NOTES TO CONSOLIDATED FINANCIAL STATEMENTS
June 30, 2009
(Unaudited)
1. The Company
Triad Guaranty Inc. (TGI) is a holding company which, through its wholly-owned subsidiary,
Triad Guaranty Insurance Corporation (TGIC), historically has provided mortgage insurance
coverage in the United States. Triad, as used in this report, includes the operations of TGIC
and its wholly-owned subsidiary, Triad Guaranty Assurance Corporation. Mortgage insurance allows
buyers to achieve homeownership with a reduced down payment, facilitates the sale of mortgage loans
in the secondary market and protects lenders from credit default-related expenses. TGIC is an
Illinois-domiciled insurance company and the Illinois Department of Insurance is our primary
regulator. The Illinois Insurance Code grants broad powers to the Department and its Director
(collectively, the Department) to enforce rules or exercise discretion over almost all
significant aspects of our insurance business.
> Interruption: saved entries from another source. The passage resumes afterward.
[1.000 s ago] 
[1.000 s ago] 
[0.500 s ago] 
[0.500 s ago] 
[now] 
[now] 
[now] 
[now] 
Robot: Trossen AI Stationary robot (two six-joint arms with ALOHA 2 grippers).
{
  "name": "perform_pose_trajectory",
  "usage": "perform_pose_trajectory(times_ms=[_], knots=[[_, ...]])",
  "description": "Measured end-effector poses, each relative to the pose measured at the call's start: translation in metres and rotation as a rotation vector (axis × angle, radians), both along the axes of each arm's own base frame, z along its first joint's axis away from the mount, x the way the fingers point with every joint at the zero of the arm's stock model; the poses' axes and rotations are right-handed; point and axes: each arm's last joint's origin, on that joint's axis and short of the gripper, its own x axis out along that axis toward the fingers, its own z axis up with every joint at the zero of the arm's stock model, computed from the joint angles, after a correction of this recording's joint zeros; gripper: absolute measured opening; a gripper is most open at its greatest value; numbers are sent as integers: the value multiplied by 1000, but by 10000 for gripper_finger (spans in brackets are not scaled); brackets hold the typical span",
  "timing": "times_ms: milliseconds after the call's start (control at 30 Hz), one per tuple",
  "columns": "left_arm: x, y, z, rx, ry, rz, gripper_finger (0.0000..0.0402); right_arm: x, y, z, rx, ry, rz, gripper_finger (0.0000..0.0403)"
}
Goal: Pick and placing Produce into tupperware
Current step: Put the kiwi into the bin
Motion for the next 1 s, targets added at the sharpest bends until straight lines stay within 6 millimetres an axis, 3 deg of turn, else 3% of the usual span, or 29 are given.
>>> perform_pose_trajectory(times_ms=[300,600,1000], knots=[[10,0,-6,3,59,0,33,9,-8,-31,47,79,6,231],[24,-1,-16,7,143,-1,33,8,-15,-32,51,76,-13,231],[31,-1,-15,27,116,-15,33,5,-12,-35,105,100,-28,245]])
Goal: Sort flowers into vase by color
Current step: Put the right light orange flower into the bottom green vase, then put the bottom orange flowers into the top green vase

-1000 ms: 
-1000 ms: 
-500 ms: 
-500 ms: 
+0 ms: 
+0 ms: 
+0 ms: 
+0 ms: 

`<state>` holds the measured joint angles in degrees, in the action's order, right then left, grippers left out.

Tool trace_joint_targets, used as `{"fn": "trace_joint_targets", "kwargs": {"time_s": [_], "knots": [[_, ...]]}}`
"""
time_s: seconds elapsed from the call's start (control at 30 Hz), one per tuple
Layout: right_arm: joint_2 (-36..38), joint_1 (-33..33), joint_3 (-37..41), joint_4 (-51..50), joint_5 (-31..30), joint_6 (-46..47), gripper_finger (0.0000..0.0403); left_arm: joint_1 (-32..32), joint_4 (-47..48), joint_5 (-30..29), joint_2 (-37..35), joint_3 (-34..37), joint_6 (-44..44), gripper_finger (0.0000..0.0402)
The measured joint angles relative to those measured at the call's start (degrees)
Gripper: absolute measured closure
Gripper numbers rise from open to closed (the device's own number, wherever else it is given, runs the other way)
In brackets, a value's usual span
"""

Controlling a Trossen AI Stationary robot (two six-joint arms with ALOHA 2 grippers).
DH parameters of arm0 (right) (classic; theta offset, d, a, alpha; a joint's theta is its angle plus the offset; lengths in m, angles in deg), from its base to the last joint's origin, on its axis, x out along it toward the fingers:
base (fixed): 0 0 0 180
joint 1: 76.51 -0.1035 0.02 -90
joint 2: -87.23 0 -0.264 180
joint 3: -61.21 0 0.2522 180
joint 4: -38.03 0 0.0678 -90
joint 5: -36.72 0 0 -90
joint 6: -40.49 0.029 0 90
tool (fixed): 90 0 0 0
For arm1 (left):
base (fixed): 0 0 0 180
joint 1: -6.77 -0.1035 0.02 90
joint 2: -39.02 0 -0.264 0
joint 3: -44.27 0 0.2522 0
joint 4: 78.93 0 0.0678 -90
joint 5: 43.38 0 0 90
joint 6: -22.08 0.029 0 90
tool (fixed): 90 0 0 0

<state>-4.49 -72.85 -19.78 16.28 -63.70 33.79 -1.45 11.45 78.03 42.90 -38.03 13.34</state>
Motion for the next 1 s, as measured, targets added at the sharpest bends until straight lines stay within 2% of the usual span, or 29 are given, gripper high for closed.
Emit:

Triad ceased issuing new commitments for mortgage
guaranty insurance coverage on July 15, 2008 and is operating the business in run-off under two
Corrective Orders issued by the Department. The first Corrective Order was issued in August 2008.
The second Corrective Order was issued in March 2009 and subsequently amended in May 2009. The
term run-off, as used in this report, refers to Triad no longer writing new mortgage insurance
policies, but continuing to service its existing policies. Servicing existing policies includes:
receiving premiums on policies that remain in force; cancelling coverage at the insureds request;
terminating policies for non-payment of premium; working with borrowers in default to remedy the
default and/or mitigate Triads loss; and settling all legitimate filed claims per the provisions
of the Corrective Orders. The term settled, as used in this report in the context of the payment
of a claim, refers to the satisfaction of TGICs obligations following the submission of valid
claims by our policyholders. Prior to June 1, 2009, valid claims were settled by a cash payment.
Effective on and after June 1, 2009, valid claims are settled by a combination of 60% in cash and
40% in the form of a deferred payment obligation (DPO), as discussed further in Note 2, below.
The Corrective Orders, among other things, allow management to continue to operate Triad under
close supervision by the Department, include restrictions on the distribution of dividends or
interest on notes payable to its parent by Triad, and include restrictions on the payment of
claims. Failure to comply with the provisions of the Corrective Orders could result in the
imposition of fines or penalties or subject Triad to further legal proceedings, including
receivership proceedings for the conservation, rehabilitation or liquidation of Triad. Triad
Guaranty Inc. and its subsidiaries are collectively referred to herein as the Company.
2. Going Concern
The Company prepares its financial statements presented in this quarterly report on Form 10-Q
in conformity with accounting principles generally accepted in the United States of America
(GAAP). The financial statements for Triad that are provided to the Department and that form the
basis for our corrective plan were prepared in accordance with Statutory Accounting Principles
(SAP) as set forth in the Illinois Insurance Code. The primary differences between GAAP and SAP
for Triad at June 30, 2009 were the methodology utilized for the establishment of reserves and the
reporting requirements stipulated in the second Corrective Order. A deficit in assets occurs when
recorded liabilities exceed recorded assets in financial statements prepared under GAAP. A
deficiency in policyholders surplus occurs when recorded liabilities exceed recorded assets in
financial statements prepared under SAP. A deficit in assets is not necessarily a measure of
insolvency. However, the Company believes that if Triad were to report a deficiency in
policyholders surplus, Illinois law may require the Department to seek receivership in the courts,
which could compel the parent, TGI, to institute a proceeding seeking relief from creditors under
U.S. bankruptcy laws. The second Corrective Order attempts to mitigate the possibility of a
deficiency in policyholders surplus by providing for the settlement of claims 60% in cash and 40%
in the form of a DPO, which is accounted for as a component of policyholders surplus under SAP.
4
The Company has prepared its financial statements on a going concern basis under GAAP, which
contemplates the realization of assets and the satisfaction of liabilities and commitments in the
normal course of business. However, there is substantial doubt as to the Companys ability to
continue as a going concern. This uncertainty is based on, among other things, the possible
inability of Triad to comply with the provisions of the Corrective Orders, the Companys recurring
losses from operations and the Company reporting an increasing deficit in assets as of the end of
each of its last four calendar quarters. The Companys financial statements do not include any
adjustments relating to the recoverability and classification of recorded asset amounts or amounts
of liabilities that might be necessary should the Company be unable to continue in existence.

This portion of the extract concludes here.